Vocal folds are part of the larynx that vibrate as air passes through when speaking or singing, made of a soft outer tissue, with ligaments and muscle underneath. When the larynx is injured due to trauma or disease, fibrous scars replace the normal tissue in the vocal folds causing hoarseness, vocal fatigue, delays in producing voice, and impaired singing, particularly in upper ranges. Therapies for vocal fold scarring usually involve treatments for symptoms or surgery.

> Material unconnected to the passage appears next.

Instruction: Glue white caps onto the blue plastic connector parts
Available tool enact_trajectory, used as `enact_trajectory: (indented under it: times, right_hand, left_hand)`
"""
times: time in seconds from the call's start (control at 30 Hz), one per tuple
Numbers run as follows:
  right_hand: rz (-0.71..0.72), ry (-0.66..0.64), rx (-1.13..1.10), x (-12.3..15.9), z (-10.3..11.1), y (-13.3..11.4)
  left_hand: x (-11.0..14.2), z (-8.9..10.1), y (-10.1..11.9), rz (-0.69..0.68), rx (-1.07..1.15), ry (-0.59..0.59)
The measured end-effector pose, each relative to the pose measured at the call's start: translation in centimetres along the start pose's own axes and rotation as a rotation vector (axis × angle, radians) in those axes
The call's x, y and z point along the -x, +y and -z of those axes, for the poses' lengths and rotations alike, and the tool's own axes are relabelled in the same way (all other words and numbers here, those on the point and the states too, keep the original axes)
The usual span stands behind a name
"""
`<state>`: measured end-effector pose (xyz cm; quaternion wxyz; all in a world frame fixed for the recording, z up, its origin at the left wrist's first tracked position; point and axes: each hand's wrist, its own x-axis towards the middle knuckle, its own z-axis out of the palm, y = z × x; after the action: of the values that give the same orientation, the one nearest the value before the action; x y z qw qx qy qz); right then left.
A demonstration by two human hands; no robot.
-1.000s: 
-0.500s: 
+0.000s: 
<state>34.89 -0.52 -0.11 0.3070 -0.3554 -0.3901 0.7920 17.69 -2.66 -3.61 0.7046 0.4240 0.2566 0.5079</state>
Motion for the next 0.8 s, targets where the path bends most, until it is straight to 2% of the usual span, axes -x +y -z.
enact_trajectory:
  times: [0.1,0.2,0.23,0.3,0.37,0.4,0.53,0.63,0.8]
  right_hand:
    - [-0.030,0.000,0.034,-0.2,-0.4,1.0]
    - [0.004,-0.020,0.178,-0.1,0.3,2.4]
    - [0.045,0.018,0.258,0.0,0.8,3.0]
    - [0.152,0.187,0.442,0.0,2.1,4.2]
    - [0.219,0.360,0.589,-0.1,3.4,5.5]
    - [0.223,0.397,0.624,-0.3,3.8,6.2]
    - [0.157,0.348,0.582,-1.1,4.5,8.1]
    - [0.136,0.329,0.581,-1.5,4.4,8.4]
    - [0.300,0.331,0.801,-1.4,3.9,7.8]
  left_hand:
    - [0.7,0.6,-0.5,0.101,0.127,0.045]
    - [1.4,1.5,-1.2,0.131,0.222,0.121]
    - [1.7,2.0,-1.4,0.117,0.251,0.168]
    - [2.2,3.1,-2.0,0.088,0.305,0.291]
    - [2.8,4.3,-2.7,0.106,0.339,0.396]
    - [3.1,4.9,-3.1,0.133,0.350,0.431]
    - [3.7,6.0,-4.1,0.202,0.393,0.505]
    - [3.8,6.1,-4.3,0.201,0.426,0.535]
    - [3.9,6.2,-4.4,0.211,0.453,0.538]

BioTime produces hydrogels, a matrix of biocompatible extracellular materials, as cultures for the growth and transformation of stem cells, but also as delivery mechanisms for therapies. Susan Thibeault is a medical researcher at University of Wisconsin that studies the use of hydrogels to help repair scarred vocal folds, particularly in the delivery of hyaluronic acid, a natural lubricating fluid in the body produced in the larynx.

In the partnership with BioTime, Thibeault and colleagues at Wisconsin will conduct lab research with BioTime’s line of hydrogels to find the optimum formulations that reduce scarring in vocal folds and restore the elasticity need to function properly. Based on Thibeault’s findings, Marc Remacle at Université catholique de Louvain will conduct early-stage clinical trials to test those formulations in human patients.

BioTime is already testing a product that delivers treatments to the face region. The company produces Renevia, a hydrogel product currently in clinical trials as a way to deliver adipose (fat) tissue for patients with lipoatrophy, a condition affecting people with HIV. Lipoatrophy is the wasting away of fat tissue in the face caused by antiretroviral drugs prescribed for HIV.